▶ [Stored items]

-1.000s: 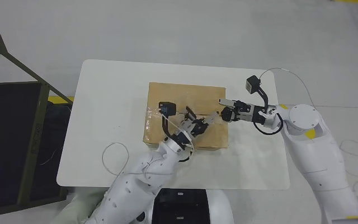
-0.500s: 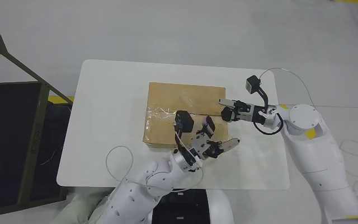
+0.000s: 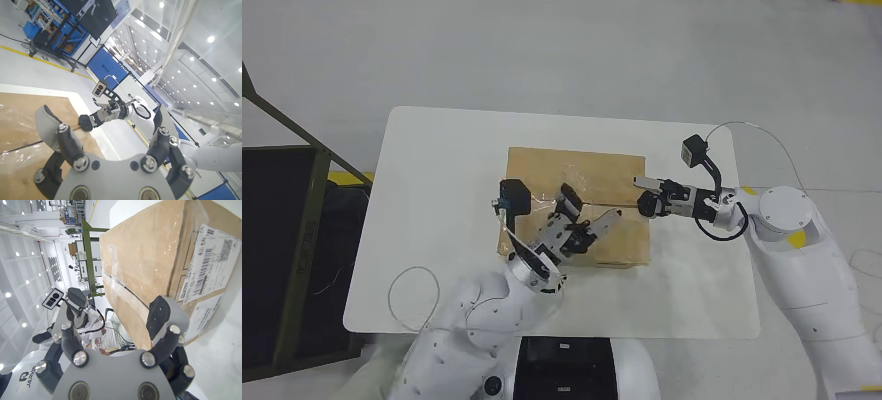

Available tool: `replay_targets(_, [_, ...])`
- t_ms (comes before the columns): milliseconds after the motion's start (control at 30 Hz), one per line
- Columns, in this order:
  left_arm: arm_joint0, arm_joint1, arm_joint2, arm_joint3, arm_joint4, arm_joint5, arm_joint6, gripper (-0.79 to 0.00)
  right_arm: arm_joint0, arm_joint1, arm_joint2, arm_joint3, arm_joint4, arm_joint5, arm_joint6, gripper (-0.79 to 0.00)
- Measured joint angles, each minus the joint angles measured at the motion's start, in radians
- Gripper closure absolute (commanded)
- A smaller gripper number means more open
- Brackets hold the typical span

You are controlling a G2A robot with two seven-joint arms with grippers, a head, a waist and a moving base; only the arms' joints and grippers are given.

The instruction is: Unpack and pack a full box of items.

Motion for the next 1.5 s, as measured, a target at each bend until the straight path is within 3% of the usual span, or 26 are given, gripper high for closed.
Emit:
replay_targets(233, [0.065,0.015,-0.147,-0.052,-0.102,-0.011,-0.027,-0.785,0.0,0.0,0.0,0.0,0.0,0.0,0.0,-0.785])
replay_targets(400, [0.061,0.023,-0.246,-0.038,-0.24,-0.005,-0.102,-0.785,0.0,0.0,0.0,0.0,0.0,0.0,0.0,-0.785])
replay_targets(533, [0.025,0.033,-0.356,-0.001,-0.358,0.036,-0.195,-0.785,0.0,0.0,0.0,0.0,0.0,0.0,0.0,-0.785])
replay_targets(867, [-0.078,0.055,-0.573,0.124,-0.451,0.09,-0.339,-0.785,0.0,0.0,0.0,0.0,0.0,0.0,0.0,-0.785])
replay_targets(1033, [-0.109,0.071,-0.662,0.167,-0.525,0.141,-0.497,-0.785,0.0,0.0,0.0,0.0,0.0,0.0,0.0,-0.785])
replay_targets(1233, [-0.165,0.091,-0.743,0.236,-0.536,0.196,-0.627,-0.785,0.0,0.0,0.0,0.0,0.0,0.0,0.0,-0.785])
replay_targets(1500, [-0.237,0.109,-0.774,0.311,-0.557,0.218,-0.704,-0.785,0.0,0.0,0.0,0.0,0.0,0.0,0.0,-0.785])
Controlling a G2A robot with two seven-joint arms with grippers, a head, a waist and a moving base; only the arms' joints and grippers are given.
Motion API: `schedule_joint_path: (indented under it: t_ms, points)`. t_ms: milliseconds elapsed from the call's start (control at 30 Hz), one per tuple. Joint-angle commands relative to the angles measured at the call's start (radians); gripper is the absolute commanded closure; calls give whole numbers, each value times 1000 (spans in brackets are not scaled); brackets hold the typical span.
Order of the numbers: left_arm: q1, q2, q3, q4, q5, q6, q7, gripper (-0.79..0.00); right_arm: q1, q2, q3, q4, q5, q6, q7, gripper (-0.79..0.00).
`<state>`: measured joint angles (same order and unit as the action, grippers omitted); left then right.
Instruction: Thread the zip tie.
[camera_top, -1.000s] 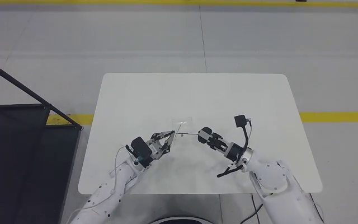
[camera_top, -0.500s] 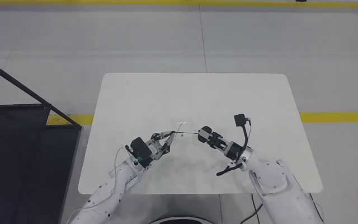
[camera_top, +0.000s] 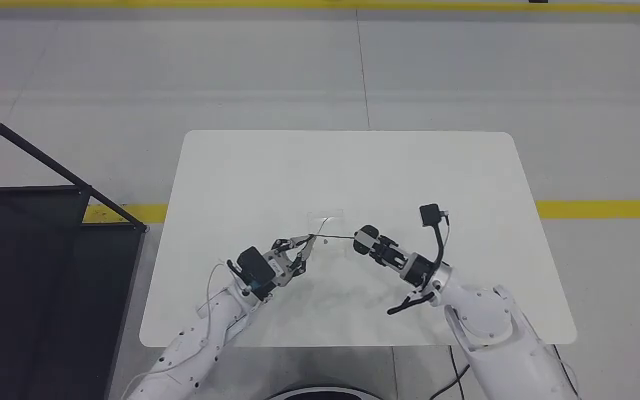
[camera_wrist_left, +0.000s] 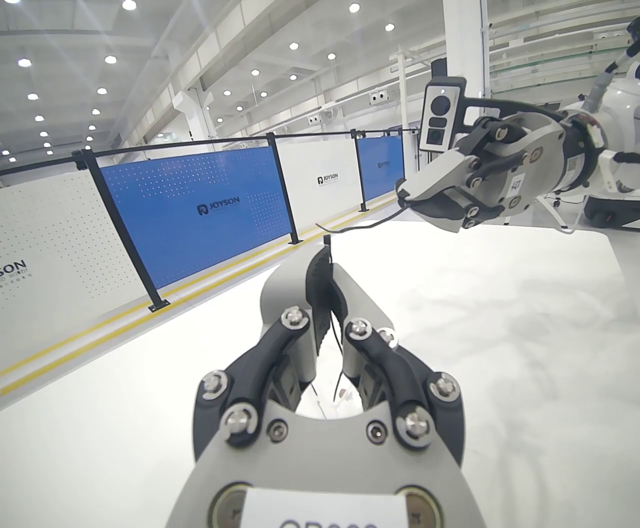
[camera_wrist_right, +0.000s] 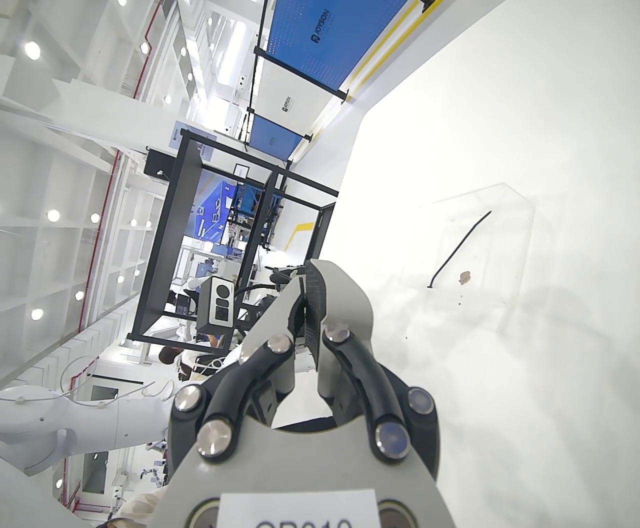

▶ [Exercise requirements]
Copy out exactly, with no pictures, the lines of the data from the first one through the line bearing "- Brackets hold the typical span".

▶ [Solution]
-1.000s: 
-0.500s: 
+0.000s: 

Available tool: `replay_targets(_, [_, ...])`
- t_ms (comes before the columns): milliseconds after the motion's start (control at 30 Hz), one per line
- Columns, in this order:
  left_arm: arm_joint0, arm_joint1, arm_joint2, arm_joint3, arm_joint4, arm_joint5, arm_joint6, gripper (-0.79 to 0.00)
  right_arm: arm_joint0, arm_joint1, arm_joint2, arm_joint3, arm_joint4, arm_joint5, arm_joint6, gripper (-0.79 to 0.00)
- Measured joint angles, each minus the joint angles measured at the motion's start, in radians
- Gripper closure absolute (commanded)
- A smaller gripper number means more open
- Brackets hold the typical span

The answer to this exercise has been fully stated.